Are brutes ignorant because they are brutes, or are they brutes because they are ignorant? In any case, my way to dealing with their bullying has always been to get around it while helping others. They eventually self-combust with bitterness and dumb decisions.
I remember when I believed that sleep was almost a nuisance, an obstacle for living, a waste of time. I went from there to believe of sleep as nourishment, and of waking life as being a nuisance, an obstacle, a waste of time, particularly when it shows up uninvited in the middle of the night.
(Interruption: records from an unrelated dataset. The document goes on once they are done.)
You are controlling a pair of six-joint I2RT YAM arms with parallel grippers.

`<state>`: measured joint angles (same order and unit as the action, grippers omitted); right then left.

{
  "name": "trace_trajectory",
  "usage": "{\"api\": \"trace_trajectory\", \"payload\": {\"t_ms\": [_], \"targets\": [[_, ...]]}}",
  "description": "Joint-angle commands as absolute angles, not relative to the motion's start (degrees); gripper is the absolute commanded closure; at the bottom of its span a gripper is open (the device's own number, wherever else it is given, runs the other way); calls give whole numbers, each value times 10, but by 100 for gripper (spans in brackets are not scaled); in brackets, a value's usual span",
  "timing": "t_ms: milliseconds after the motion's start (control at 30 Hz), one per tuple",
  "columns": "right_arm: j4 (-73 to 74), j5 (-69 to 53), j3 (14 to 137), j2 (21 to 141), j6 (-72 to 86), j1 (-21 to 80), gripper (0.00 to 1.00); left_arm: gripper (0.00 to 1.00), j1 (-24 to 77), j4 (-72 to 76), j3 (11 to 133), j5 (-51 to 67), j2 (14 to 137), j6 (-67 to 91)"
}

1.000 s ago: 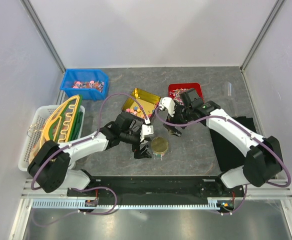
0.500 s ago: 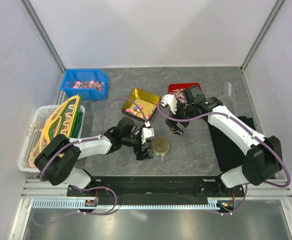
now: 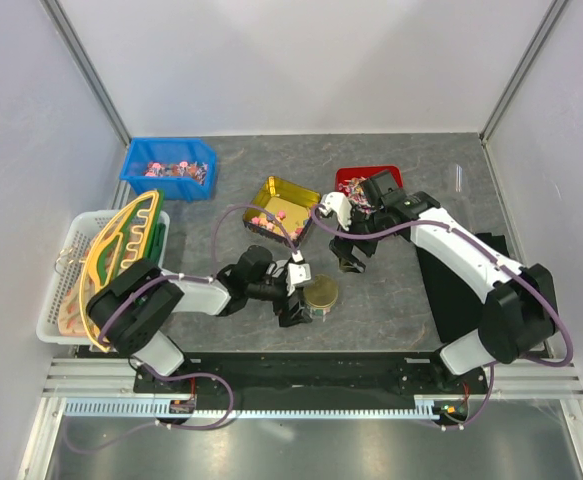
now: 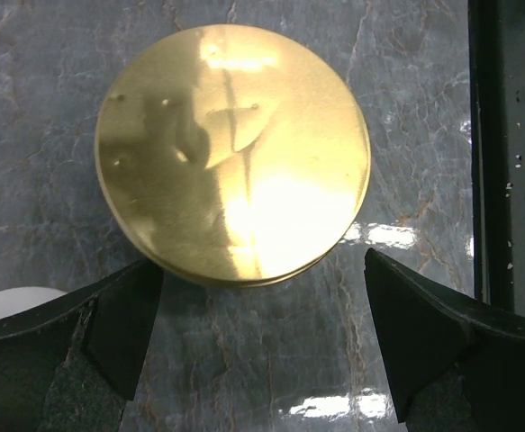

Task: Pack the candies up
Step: Screw the bottle lid onto the packing bottle.

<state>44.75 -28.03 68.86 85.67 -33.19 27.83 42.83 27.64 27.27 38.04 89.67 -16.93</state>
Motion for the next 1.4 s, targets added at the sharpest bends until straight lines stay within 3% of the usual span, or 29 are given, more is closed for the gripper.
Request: {"api": "trace_trajectory", "payload": {"t_ms": [0,733,1033,1367], "targets": [[450,-322,698,862,-330,275,2,0,443,325,287,393,911,-155],[455,-325,673,870,-325,275,3,4,445,531,282,424,1008,-72],[476,-379,682,905,-314,275,17,9,446,534,281,416,1015,-76],[515,-457,729,975,-316,277,46,9,456,491,312,376,1044,-87]]}}
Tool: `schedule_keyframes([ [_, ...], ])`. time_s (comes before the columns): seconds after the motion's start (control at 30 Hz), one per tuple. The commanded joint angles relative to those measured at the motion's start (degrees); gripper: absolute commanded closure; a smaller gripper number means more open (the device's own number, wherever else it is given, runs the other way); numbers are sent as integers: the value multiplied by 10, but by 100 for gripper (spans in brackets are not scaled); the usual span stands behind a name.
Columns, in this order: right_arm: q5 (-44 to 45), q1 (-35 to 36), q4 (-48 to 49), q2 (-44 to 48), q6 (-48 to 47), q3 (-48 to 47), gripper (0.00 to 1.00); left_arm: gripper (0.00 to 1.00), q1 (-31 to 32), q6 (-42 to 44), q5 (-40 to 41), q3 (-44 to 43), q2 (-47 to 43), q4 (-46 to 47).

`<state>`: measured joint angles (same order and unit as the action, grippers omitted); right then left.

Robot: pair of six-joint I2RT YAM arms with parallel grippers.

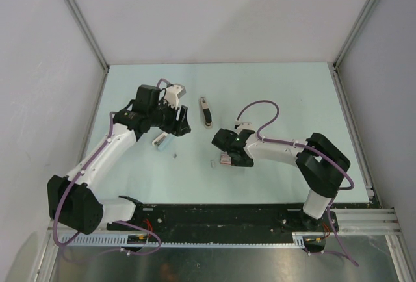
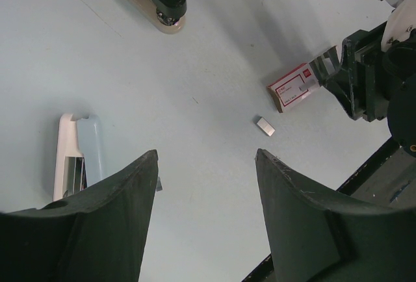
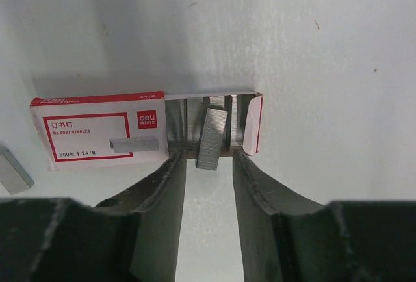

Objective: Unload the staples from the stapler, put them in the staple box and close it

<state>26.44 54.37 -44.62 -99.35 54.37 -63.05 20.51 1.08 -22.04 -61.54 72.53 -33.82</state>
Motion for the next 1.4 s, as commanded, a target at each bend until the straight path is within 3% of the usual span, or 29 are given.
schedule_keyframes([
  [0.0,6,-1,4,0,-2,-19,58,33,4,22,-3,-7,-20,2],
  [0.23,9,1,7,9,-6,-19,57,33,4,21,-3,-5,-21,2],
  [0.43,24,3,2,26,-3,-18,62,33,5,21,-3,-7,-22,2],
  [1.37,-5,-22,31,5,-35,-19,72,33,4,24,1,-6,-28,2],
])
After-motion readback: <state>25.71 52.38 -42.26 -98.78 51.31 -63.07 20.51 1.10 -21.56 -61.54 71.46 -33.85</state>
As an artist, I have felt in the past that my career had been resolved into my own idea of success and failure. It was either one or the other, and it was always someone else idea. I’ve thrown that paradigm out the window. Success is failure. Failure is success. It’s all about love.
Proud of the small stuff, of the big stuff, of the stuff I own, of the stuff I got. Pride always puts me in a position of weakness and conflict, of separation, of rivalry. I try to strive for humbleness. But isn’t humbleness another way of being proud? As in proud to be humble? What is the opposite of pride? How I can get to ‘nothingness’ so I don’t have to be this or be that?
I remember one of those times when I thought I was done with love. I locked my heart and threw away the key. I want to think everyone has done the same at some point or another. Of course that’s just silly. You can’t be done with it, or lock it in. It doesn’t work. Resistance is futile.
No one believes in ingenuity anymore. No one trusts it, no one thinks it’s worth anything, no one sees any face value on it. I think it’s because it doesn’t have the capability to hurt and destroy. Everything worth something these days is measured by how big it is and/or how much destructive power it has.
It’s so easy to become a victim of our circumstances and sink in sad, scared, or angry feelings. I think sometimes that’s inevitable, but other times it seems as if we’re drawn by the gloom of suffering, and we purposely avoid overcoming it.
I had a friend a few years ago that used to emotionally mistreat me. I was always available, always flexible, always tending any needs. I finally walked out and parted ways. It’s not that I believe codependency is always terrible, or that interdependency is the way to go. I learned to be comfortable somewhere in between.
Everyone seemed grumpy and short tempered this week. I have a hard time with confrontation but I had to use it to push back a little bit. There was heat, and burn, and smoke, and scowl, as in coal.
Expectations are infectious, I find myself jumping in the pit of fire and thinking I will not get burned. Perhaps you won’t, but there are those instants when you ask yourself why you’re there and why it is better. Is it better?
Changing you mind is not a bad thing. You have to listen and be open. Intuition will betray you more often than not. Get messy.
Sadness=negation of beauty.
8:40 AM: The Havisham Hour. Day/Page/Sketch 283 of 513 from Charles Dickens’ Great Expectations –Pulvis et umbra sumus.
It feels like we’re heading to this place where silencing the truth will actually set you free. Or perhaps it’s the other way around: people are afraid their truths could be outed.
Puppets cannot experience ecstasy without having experienced despair beforehand. Same with us.